I have an imbalanced dataset for a classification task. There are 7 classes for output.

Each proportion is around 10%, 3%, 6%, 39%, 16%, 6%, 20%.

I use cross-entropy loss and I have tired weighted loss as [2, 8.5, 3.5, 4, 1.5, 4, 8], but it does not help.

The loss curve is clearly overfitting. I could achieve around 99% accuracy for training but, get an unchanged 70% for validation.

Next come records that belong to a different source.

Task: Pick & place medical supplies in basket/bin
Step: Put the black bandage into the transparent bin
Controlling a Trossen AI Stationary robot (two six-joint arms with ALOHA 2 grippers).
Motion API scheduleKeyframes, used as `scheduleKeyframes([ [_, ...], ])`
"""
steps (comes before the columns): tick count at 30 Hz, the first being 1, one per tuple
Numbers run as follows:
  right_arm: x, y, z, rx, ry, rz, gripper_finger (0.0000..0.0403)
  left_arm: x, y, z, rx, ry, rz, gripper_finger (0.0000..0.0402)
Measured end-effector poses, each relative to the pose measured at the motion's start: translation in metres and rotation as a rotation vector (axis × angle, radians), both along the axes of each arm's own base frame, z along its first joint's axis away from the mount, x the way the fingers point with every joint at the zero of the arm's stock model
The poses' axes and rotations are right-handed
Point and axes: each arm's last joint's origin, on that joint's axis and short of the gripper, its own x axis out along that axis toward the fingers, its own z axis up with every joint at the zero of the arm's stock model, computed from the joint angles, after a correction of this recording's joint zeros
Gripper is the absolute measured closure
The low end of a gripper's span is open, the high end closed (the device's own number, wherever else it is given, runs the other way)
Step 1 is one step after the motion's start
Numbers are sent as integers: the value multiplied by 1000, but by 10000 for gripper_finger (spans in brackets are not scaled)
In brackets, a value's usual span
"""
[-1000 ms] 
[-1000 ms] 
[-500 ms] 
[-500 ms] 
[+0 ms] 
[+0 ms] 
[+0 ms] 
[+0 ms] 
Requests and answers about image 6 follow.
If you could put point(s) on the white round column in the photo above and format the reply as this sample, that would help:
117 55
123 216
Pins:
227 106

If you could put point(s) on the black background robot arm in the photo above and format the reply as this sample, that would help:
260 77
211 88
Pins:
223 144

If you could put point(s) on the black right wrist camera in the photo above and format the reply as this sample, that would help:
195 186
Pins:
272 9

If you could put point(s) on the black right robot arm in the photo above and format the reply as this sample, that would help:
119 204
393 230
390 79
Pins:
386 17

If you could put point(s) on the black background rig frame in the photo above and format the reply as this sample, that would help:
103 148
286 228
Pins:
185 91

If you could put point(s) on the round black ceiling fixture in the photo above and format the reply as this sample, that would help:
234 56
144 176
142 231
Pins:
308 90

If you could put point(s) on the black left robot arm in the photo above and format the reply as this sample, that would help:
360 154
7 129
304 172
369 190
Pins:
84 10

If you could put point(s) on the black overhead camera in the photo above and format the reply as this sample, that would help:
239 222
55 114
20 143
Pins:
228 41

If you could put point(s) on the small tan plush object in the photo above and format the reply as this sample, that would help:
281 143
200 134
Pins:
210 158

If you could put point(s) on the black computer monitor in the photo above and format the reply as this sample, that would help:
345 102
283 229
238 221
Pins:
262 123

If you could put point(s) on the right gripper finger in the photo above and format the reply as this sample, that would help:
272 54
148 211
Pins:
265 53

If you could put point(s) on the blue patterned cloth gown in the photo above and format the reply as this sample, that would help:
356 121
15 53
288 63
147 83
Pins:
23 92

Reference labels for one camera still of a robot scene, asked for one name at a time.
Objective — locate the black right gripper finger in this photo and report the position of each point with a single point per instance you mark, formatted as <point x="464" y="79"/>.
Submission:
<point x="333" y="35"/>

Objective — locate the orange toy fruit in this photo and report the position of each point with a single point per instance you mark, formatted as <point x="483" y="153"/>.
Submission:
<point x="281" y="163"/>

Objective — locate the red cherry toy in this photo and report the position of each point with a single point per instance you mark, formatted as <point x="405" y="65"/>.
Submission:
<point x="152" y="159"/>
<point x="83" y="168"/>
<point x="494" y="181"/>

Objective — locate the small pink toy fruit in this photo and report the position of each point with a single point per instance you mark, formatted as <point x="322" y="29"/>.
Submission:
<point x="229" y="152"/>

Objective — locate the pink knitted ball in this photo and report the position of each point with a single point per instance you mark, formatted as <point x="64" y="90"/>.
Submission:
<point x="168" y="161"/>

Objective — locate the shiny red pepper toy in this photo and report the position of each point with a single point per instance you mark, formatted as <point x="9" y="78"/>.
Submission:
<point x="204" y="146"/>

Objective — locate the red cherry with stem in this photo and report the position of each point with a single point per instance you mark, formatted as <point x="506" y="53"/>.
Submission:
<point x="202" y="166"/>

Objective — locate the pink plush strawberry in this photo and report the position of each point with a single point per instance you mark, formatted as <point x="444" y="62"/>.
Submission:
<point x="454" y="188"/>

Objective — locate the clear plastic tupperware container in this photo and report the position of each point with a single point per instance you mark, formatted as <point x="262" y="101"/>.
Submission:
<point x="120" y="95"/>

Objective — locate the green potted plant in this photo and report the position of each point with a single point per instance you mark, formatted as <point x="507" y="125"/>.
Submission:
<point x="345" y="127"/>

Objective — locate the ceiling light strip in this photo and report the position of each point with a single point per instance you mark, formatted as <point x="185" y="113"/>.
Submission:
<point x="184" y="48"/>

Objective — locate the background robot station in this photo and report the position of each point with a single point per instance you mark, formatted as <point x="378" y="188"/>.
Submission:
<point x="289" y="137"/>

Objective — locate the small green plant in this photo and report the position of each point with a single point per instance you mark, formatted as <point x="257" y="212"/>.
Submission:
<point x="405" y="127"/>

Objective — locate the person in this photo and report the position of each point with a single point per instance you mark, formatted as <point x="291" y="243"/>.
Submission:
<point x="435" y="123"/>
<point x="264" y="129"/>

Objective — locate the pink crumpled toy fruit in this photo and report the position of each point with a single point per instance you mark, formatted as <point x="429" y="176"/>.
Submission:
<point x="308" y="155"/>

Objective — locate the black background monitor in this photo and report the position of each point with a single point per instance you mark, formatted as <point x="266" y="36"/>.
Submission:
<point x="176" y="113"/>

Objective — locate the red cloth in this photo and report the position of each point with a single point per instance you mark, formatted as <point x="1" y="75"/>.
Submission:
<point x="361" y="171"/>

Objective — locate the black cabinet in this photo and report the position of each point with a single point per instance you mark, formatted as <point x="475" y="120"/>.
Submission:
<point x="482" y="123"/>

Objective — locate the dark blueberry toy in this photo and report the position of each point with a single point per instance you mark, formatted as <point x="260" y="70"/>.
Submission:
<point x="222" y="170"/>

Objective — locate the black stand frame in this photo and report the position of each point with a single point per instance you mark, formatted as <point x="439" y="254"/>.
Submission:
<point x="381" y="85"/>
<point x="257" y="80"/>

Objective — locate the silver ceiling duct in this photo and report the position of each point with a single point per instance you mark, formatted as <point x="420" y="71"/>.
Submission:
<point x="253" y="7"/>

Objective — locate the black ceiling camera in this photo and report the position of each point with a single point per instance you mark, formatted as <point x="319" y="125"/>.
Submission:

What else really helpful could I do?

sai_m · February 23, 2020, 4:56pm

Hi, are you using accuracy as your metric? if so, please use f1-score as your metric and check train and valid set scores. As accuracy is not the right one to use for imbalanced data sets. Hope this helps

anilg · February 23, 2020, 7:18pm

You can use python imgaug tool on your dataset and easily augment the dataset as you want. Also, you can use the weight parameter on your optimizer and that will affect your loss curve. Please let me know if it resolves your problem.

xinqi · February 24, 2020, 3:56am

Hi. I understand that F1-score would be able to make the metric more meaningful. However, would it be helpful for my neural network’s training?

anilg · February 25, 2020, 5:16pm

Hi
Yes. It will. For imgaug, it depends on your augmentation on the image. However, it may not work well on your dataset. For weights, If you don’t pass the weights the loss value, your loss value doesn’t really catch the real loss and won’t learn anything. Have you tried?